I was inclined to disbelieve the molestation accusations when they first started showing up several years ago, but a combination of some personal research and the further revelations regarding the cover ups and payouts conducted in many of these cases disgusted me.

It disgusted me enough that I no longer attend a Catholic church at all. I haven't suspended my belief in God, but I have zero confidence in the Catholic Church as an institution. I consider it a corrupt entity, and until they (meaning The Vatican) clean up their house I'm done with them.

That said I hope that all the victims in these cases find whatever peace they desire and most definitely deserve.

Ctrl Alt Del
04-26-2010, 12:20 AM
On the one hand I want to support the sovereignty of the church. I think sovereignty for all religions is a crucially important thing. It is not the organization that is bad, it is the people in it that do the bad things.
There's much on your line of thought that I agree on. Particularly on your spot on generalization regarding the difference between an instituition and the people that compose them at a given time. In other words, it's not an evil religion.

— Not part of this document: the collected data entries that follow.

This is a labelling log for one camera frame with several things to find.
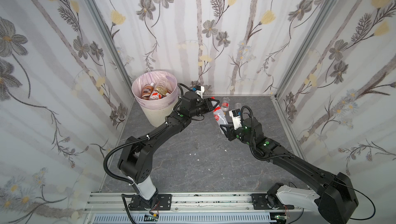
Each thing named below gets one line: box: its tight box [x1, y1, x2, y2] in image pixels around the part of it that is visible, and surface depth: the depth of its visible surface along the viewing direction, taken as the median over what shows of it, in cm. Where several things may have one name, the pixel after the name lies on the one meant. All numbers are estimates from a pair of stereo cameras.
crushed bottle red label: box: [220, 97, 231, 112], surface depth 113 cm
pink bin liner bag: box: [131, 70, 179, 110], surface depth 94 cm
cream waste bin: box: [131, 70, 179, 128], surface depth 93 cm
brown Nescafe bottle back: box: [141, 82, 155, 101], surface depth 92 cm
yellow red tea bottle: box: [155, 80, 172, 97], surface depth 97 cm

First of all I must clarify I'm Roman Catholic, and unlike what such a statement might awake on readers I'm not only posting it to safely and morally guarded distil poison against the Church. If anything, I'm normally a staunch defender of my religion (even though I'm not a particularly fervourous believer). This matter does, naturally, set my emotions on fire, notably that of hate and comtempt for the sick molesters that give an entire organization composed of several innocent priests and followers a bad name and mainly destroy countless innocent lives that have just started. But knowing that the cloth does not make the man and each one makes their choices and that they weren't taught this by theology, I cannot logically blame the Church for the deeds of individuals.

But I can blame them for trying to cover their crimes time and time again. The vain fear that it'd, as it eventually did, create a scandal involving important names and that of the institution. We can attribute this (or at least I do) to a certain sense of corporativism. Maybe the priesthood finds it necessary to preserve itself from external scrutiny and thus shadow the cases with the best of their ability. One thing for certain is that the Vatican itself cannot be blamed by the direct actions of the criminal priests, but surely they're liable of guilt for inneficient procedures on what relates to denouncing the clergy.

Now as for the part that I quote you and to proceed with my line of thought: how is religion, Catholicism precisely, going to be sovereign if it's a non-state actor? I mean, Vatican City is a state but it acts on the international plane quite like a transnational organization. A hierarquical organization of course, completely different from the many networked IOs (International Organizations) which are horizontal in their would be chain of command, but a non-state actor no doubt. International Relations experts and scholars agree that while it does not meet the criteria for being a state actor like other states (as having a permanent population and stable government), it has earned state-like weight due to it's tradition, established relations with a great deal of countries (and transboundary interference on them) and being a member with qualification of state in several international organizations. It's an entity singular in existence.

Deals and treaties with foreign powers (especially with the itallian government) see that those foreigners are granted access to the country and act as pivotal agents of the Vatican and the Holy See functionality. For instance, to behave as police to the state for a determined period of time.

In short, how can we demand sovereignty to a state that has none and yet, by being present worldwide, interferes with the sovereignty of other proper Westfalian states?

PS: You'll have to excuse me if I gave your observation a too much IR-oriented scrutiny. I do have my reasons though.